If you’ve spent any serious time on TheForce.net’s Fan Fiction forums, you’re well aware of the ‘no slash’ rule. No changing characters’ sexualities, not able to depict same-sex relationships to the same extent as opposite-sex relationships, even queer OCs had to be hidden behind a veil of suggestion and speculation. The problem with this is that it isn’t family-friendly to completely ignore a demographic that absolutely exists. What if I’d grown up reading fiction, of any sort, about queer characters- or even acknowledging the existence of queer characters- when I was questioning my own sexuality? As I made more offline friends who were also Star Wars fans, I consistently asked if they’d ever been on TheForce.net. Far too often, I heard ‘Yes, I had an account, but I couldn’t in all good conscience live with the no-slash rule.’ It wasn’t worth it to us to feel excluded in yet one more place in the world, especially when we knew it didn’t have to be like that. Especially after Legacy of the Force, it definitely felt like it didn’t have to be ambiguous. It had been officially decreed that there were gay Mandos, so why couldn’t we let that be? Big names and major sites are a part of most fandoms, and for most of us, TheForce.net is one of the most prominent Star Wars fansites out there.
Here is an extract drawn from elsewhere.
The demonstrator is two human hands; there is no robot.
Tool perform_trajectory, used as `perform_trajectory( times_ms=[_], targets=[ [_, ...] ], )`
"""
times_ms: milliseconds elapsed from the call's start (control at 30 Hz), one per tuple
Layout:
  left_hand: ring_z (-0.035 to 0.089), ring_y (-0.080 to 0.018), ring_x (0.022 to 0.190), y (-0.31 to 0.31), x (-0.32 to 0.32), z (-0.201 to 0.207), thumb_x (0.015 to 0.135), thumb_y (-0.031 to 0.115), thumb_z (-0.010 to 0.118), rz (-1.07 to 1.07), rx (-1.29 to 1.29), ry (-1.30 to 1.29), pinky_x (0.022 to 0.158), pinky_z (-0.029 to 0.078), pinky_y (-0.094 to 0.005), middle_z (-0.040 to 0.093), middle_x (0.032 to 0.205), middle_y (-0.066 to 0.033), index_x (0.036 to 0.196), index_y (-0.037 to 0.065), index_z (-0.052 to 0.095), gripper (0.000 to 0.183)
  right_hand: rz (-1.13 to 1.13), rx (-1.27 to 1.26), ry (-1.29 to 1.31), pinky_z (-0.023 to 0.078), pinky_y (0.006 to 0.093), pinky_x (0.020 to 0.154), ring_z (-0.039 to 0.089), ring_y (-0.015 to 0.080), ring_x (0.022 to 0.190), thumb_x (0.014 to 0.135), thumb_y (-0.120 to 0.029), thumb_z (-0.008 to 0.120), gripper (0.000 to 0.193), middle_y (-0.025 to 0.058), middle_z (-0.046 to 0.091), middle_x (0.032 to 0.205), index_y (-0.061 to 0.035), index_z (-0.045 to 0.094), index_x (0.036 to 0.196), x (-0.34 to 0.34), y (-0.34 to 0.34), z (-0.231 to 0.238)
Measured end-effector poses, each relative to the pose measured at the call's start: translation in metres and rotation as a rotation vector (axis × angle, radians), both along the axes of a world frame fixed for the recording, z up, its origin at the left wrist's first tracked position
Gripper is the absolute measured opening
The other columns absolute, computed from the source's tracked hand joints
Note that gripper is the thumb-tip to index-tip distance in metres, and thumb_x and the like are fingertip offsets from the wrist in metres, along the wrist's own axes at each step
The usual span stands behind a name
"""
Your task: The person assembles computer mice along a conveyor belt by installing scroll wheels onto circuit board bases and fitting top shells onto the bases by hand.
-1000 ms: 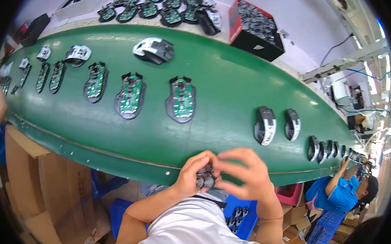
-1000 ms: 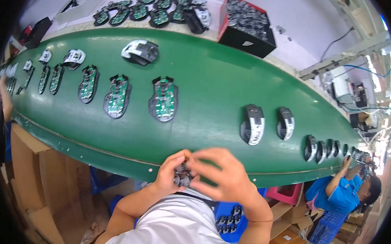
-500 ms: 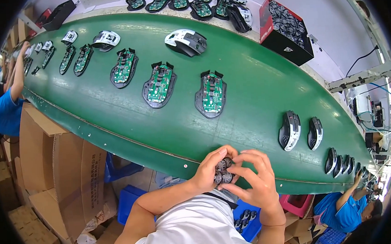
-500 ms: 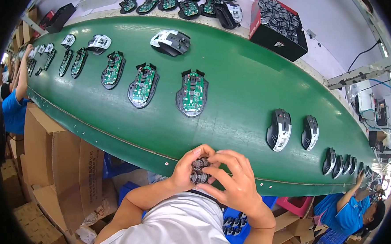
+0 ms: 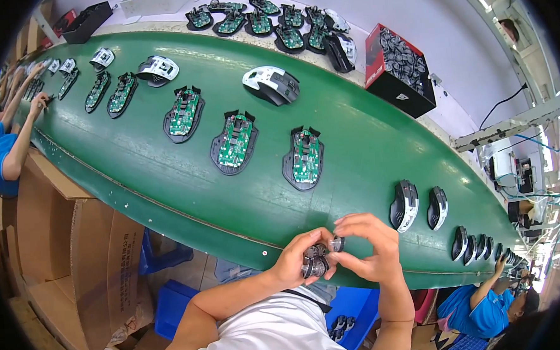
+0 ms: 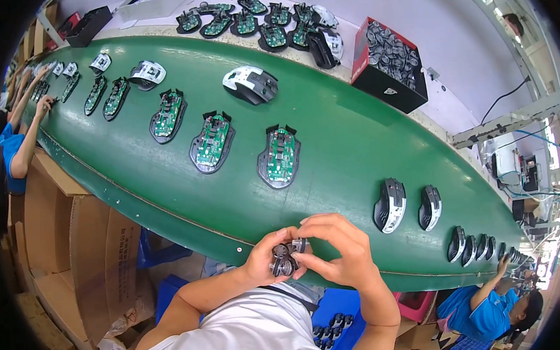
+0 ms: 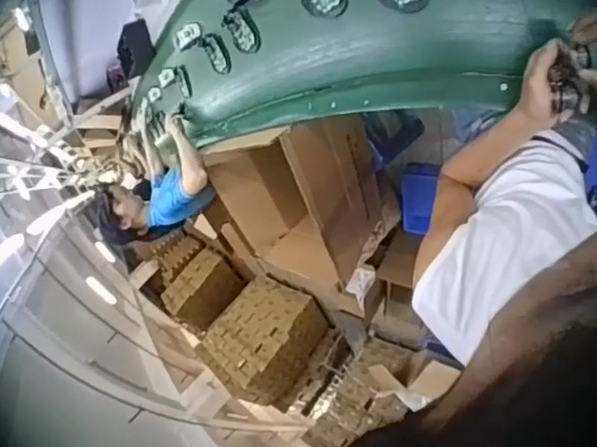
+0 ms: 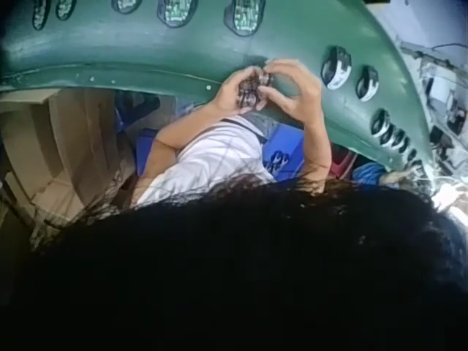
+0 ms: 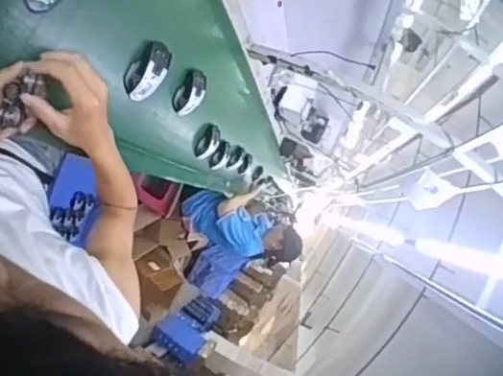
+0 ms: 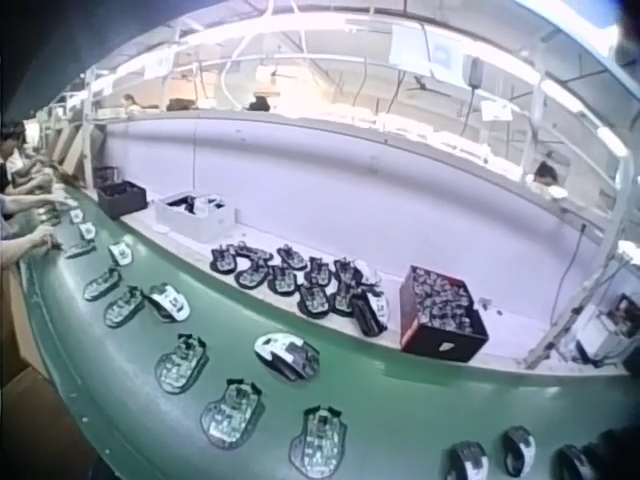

Why not make it more inclusive to all fans?
There are just so many more types of fans out there than we anticipate, and The Clone Wars and Rebels bring in new, young fans who are even more diverse than the previous generation. Yes, the Star Wars fandom has been stereotyped as belonging to boys. No, this is not true. How many times have we said, especially with the advent of Her Universe and the growing prominence of female fans (another traditionally under-represented group), that Star Wars is for everyone? Social media has reinforced this message: everyone actually does mean everyone. Queer people have become much more prominent and accepted over the last few years, and it isn’t asking much for our media to reflect how our world really is. Is it really escapism to enter a world where we do not see ourselves at all?
Asking for queer characters is not about being ‘politically correct.’ It’s about the simple fact that the world is not eighty-or-more-percent straight white men, and it is completely reasonable to ask that our fiction reflect that. It is about letting young queer fans know that they are important and the sorts of relationships they want exist. It is about allowing all of us to see ourselves in our fiction. Queer representation matters.
Sometimes I feel old on the internet. I remember Livejournal communities, Geocities and Angelfire fansites, and waiting for a long fic to load on dial-up internet. But one of the upsides of being old on the internet is remembering what fandom was like when there were fewer spaces for marginalized fans. I’ve seen such amazing progress being made and so many new fans able to love their favorite works while still able to call them out for lack of diversity. I can now talk on Tumblr about the lack of queer characters in Star Wars and find many other voices who agree. There are so many others who share my joy at Beviin and Vasur. Now, I am not alone. Fandom is about community, and communities include all fans. Even we queer ones.